The Tea Girl from Hummingbird Lane by Lisa See; wow, it was wonderful, and went in so many directions!
That Sherman Alexie, he is way too clever. In one of the lines just past the middle of You Don’t Have to Say You Love Me, he says his wife tells him he’s constructed this story like his mother’s patchwork quilts, and I concur. It’s an incredible weave of narrative, poetry, re-working of past, present and future, serious and humorous, love and hate, just, man, a great memoir.
There are works of fiction he has written that I love, consider them modern classics in literature, and didn’t realize just how autobiographical they were until I read this memoir. I use Junior’s soliloquy about “the tribe of me” in The Absolutely True Diary of a Part-time Indian as inspiration for my diversity statement, and have re-read that book a few times. I can’t wait to see what he comes up with next!

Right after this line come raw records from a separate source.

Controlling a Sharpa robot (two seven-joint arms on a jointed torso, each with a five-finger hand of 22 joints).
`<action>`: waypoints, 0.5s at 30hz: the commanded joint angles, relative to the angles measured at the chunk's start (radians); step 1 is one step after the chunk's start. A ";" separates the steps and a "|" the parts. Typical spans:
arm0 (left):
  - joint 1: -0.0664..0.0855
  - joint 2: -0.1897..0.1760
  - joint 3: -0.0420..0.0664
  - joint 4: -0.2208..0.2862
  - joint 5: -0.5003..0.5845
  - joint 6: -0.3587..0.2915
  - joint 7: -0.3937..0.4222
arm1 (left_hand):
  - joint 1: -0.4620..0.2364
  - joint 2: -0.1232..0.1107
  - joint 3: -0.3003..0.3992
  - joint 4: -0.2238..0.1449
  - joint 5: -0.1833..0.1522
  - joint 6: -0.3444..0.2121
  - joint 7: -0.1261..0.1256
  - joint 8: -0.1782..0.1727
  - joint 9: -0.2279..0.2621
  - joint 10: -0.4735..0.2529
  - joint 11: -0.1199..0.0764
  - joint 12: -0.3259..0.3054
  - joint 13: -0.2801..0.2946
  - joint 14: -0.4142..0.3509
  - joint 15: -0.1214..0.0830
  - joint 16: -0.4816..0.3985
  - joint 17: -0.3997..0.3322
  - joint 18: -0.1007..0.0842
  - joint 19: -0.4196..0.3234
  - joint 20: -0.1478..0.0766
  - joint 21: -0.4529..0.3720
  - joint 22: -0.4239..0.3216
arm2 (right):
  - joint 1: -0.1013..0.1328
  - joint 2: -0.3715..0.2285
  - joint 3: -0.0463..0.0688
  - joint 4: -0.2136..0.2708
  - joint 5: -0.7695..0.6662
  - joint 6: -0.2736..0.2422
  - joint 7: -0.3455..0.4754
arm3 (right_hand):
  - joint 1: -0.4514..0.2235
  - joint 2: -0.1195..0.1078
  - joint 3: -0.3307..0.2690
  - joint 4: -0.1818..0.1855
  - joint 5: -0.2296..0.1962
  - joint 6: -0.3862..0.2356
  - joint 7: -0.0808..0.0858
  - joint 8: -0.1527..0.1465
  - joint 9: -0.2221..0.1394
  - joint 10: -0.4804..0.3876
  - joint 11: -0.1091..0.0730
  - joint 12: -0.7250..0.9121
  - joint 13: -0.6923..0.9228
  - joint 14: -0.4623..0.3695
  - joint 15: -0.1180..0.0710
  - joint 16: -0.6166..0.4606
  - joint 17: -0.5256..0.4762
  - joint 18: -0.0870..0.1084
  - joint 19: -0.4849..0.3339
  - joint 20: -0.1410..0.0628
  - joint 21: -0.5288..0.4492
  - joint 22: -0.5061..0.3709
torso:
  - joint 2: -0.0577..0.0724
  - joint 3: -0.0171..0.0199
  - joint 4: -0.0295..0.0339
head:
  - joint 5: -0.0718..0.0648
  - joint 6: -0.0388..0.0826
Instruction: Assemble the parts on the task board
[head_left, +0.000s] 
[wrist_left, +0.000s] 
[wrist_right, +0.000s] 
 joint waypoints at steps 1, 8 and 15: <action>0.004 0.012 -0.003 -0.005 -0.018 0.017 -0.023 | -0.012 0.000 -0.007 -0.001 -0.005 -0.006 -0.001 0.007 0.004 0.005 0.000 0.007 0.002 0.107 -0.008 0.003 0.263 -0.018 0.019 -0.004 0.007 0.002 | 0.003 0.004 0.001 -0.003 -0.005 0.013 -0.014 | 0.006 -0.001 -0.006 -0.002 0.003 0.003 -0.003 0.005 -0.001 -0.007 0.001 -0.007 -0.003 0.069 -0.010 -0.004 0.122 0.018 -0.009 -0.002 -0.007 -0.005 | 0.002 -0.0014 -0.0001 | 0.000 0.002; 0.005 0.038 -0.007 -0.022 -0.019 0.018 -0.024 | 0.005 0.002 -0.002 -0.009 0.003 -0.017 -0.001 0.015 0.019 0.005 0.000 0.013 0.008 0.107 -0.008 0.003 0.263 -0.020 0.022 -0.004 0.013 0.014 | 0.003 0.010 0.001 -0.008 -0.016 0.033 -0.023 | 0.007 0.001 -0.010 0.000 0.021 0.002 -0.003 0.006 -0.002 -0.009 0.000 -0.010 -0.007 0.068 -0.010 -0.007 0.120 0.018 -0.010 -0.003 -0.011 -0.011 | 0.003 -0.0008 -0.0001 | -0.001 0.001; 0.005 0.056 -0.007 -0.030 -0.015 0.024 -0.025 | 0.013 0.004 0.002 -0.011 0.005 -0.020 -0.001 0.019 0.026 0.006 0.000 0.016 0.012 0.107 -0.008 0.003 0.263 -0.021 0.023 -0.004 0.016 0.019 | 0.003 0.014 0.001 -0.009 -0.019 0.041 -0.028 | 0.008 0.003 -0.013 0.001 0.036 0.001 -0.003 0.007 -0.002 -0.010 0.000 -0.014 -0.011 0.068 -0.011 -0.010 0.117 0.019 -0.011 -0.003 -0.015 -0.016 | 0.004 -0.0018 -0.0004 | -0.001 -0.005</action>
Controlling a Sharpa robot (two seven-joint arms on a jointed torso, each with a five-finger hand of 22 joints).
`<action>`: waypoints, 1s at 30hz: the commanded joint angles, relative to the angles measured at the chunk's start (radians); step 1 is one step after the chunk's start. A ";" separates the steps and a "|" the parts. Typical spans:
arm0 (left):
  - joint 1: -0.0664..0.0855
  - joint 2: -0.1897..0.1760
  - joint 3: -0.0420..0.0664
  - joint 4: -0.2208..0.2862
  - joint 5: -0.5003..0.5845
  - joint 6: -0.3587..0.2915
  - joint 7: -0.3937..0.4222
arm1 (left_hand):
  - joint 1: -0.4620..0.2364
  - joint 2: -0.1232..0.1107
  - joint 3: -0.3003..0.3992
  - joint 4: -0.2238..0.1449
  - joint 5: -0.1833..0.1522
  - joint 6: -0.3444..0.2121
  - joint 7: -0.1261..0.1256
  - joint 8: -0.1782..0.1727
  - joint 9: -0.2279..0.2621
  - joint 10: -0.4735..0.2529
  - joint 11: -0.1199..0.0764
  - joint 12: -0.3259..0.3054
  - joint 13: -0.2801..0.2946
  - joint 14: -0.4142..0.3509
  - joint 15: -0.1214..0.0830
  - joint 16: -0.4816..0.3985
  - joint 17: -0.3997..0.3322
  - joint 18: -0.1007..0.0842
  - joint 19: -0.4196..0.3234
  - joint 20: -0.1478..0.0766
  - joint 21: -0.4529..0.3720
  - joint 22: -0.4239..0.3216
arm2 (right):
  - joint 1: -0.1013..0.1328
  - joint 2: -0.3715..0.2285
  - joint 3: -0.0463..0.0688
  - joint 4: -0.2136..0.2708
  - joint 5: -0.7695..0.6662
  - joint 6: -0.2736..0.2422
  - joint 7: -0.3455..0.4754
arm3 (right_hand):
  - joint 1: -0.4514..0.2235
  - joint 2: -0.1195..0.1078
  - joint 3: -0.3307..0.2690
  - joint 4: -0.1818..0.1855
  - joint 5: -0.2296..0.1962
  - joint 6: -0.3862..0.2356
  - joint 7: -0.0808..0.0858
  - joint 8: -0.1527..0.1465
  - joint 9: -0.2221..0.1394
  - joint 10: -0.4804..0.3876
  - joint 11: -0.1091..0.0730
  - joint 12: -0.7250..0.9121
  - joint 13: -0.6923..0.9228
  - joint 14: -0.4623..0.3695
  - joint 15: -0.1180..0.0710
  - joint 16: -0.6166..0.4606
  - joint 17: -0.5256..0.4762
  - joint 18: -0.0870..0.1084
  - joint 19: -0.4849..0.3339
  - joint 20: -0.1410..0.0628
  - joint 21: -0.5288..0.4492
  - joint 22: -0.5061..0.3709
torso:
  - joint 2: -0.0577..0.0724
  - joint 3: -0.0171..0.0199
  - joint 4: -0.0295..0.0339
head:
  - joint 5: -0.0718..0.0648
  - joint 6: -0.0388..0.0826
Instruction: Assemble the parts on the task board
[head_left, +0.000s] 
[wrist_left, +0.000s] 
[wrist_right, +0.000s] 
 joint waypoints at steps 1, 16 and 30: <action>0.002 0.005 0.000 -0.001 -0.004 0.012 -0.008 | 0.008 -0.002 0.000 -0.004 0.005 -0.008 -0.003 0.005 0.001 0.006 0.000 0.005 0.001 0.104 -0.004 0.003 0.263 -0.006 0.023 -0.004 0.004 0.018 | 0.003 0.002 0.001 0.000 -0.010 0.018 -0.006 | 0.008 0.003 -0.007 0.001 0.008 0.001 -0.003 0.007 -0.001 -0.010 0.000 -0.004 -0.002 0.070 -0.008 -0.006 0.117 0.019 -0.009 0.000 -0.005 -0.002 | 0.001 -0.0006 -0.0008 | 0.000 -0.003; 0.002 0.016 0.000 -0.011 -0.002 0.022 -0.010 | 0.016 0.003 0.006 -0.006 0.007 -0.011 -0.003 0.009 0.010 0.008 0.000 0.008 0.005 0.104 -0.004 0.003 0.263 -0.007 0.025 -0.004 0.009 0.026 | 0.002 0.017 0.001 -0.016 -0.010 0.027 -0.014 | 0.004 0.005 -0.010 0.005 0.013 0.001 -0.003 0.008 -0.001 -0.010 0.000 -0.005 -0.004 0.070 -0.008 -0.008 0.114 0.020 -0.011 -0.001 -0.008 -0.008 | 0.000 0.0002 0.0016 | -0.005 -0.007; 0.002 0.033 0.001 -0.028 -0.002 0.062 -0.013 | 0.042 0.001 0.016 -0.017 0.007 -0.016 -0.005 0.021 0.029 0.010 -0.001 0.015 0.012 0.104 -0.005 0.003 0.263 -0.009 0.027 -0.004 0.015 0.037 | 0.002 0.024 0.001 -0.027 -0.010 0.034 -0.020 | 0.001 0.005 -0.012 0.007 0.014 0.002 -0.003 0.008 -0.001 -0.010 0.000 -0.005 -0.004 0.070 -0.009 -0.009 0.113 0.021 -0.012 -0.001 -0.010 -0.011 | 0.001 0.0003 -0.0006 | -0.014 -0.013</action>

I just finished Anything is Possible by Elizabeth Strout. Like many of her books, she incorporates characters from past books. However, they don’t necessarily have a big role in the story, but they help set up some of the current characters. This book revolves around the town that her last book’s main character, Lucy Barton, came from. I enjoyed knowing more of Lucy’s back story and the important role her family played in the current character’s lives. This book is a great slice of life in small town America.